DENGELİ YAŞAMDA DUYGUSAL ZEKA'NIN ROLÜ
Bizler insan olarak duygular ve çeşitli zeka türleri ile donatılmış sosyal varlıklarız. Duygular dünyamızda önemli rol oynar. Sosyal ilişkilerimizi duygularımızın ve zekamızın desteğiyle devam ettiririz.
Duygularımızı, davranışlarımızı ve iletişimimizi duygusal zekamızın sayesinde kontrolünü sağlarız.
Duygusal zekaya sahip bireyler empati gücü yüksek ve iletişimde kuvvetlidirler.
Duygusal zekadan yoksun çocuk şiddet eğilimine yatkındır.
Duygusal zeka sevgi verilerek geliştiği için sevgisizlik çocuğu şiddete sürükler.
Toplumun ıslahı ve huzuru için çocukların duyusallık ve duygusallık için sevginin faktörü çok büyüktür.
Çocukların istediği maddesel isteklerinden çok manevi açlıklarını gidermek onların geleceği için büyük bir yatırım olur.
Özellikle babalar kızlarını duygusal anlamda tok tutarsa dışarıda gidermek için türlü yollara girmekten korunurlar. Hayat boyu güçlü ve iradeli olurlar.
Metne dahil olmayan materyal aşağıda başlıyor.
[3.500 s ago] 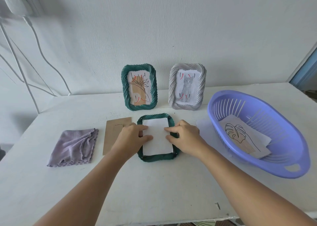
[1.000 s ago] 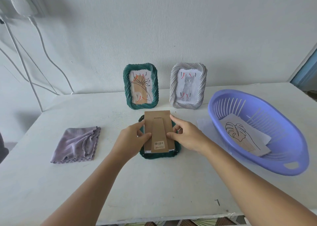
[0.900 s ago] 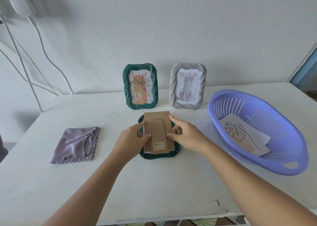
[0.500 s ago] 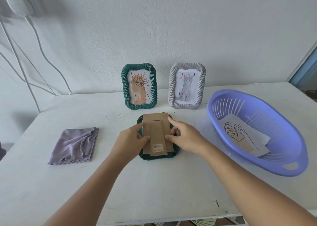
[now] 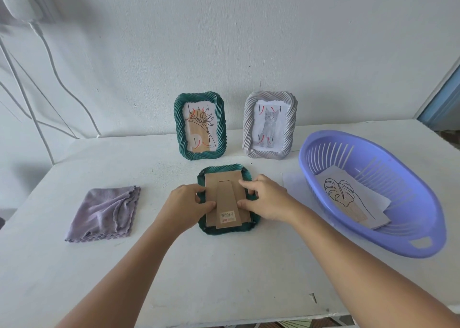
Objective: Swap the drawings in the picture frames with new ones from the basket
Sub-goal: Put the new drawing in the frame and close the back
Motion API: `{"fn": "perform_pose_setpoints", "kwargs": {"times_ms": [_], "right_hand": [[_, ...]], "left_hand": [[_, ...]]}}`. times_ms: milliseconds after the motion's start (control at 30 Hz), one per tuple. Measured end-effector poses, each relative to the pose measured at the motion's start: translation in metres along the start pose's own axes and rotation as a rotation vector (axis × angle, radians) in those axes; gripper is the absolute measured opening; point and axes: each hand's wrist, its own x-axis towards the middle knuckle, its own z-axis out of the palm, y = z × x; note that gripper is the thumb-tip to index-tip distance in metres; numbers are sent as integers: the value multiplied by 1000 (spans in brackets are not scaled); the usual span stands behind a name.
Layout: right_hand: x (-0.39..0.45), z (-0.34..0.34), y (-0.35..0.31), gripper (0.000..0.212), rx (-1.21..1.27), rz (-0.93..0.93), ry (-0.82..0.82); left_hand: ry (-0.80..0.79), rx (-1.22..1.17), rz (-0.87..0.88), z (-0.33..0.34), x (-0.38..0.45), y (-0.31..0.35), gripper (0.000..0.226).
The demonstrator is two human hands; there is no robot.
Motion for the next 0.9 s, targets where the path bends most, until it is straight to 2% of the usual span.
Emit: {"fn": "perform_pose_setpoints", "kwargs": {"times_ms": [67, 233, 400, 633, 800, 900], "right_hand": [[0, -1, -1, 60, 19, 2, 26], [7, 0, -5, 51, 73, 52, 239], [16, 4, -6, 57, 7, 115, 208], [19, 7, -2, 58, 44, 129, 218], [18, 9, 0, 57, 53, 129, 218], [19, 8, 0, 58, 60, 132, 212]], "left_hand": [[19, -23, -22, -3, 3, 1, 44], [142, -53, -33, -4, 11, 13, 37], [138, -25, -20, 5, 13, 18, 39], [156, -118, -10, 11, 12, 8, 39], [175, -209, -33, 13, 13, 4, 54], [161, -194, -29, 14, 15, 5, 52]]}}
Eşlerarası problemlerin kaynağında duygusal zeka'nın önemi büyük ölçüde yer tutar. Çocukluğunda sevgi açlığı yaşayan çocuk duygusal zekadan yoksun kaldığı için eşini anlamakta ve anlaşmakta zorluk çeker.
Yani sevginin girmediği heryer karanlık kalır. Dokunmak ve sevgimizi sık dile getiren bir ebeveyn olmak bize ve topluma büyük manevi kazançlar sağlar.
Duygusal açlık çekmeyen nesiller manevî olarak da güçlü bir iradeye sahip olurlar. Kolayca iradeleri kontrol altına alınmayan, boyun eğmeyen toplumda yerlerini alırlar.
Duyguların yönetiminde büyük rol oynayan i duygusal zeka bir bireyin hayattaki mutluluk ve başarısını etkiler.
Otokontrol ve öfke yönetiminin direksiyonu olan duygusal zeka sosyal ilişkileri düzen sağlar.
Duygusal zeka; çocuğun 0- 3 yaş döneminde oluşur. Anneden gereken sevgi ve ilgiyi alan çocuk duygusal bir doyuma ulaştığı için empati gücünüde kazanır. Çünkü çocuk fark edildiğini, hissedildiğini ve değer verildiğini hisseder.
Duygusal zekanın en önemli rolü kişide fark ettirmek, hissettirmektir ve empati kurdurmaktır.
Kendinde farkındalığı yakalamak ve bunu geliştirmek duygusal zekanında gelişimine katkıda bulunur.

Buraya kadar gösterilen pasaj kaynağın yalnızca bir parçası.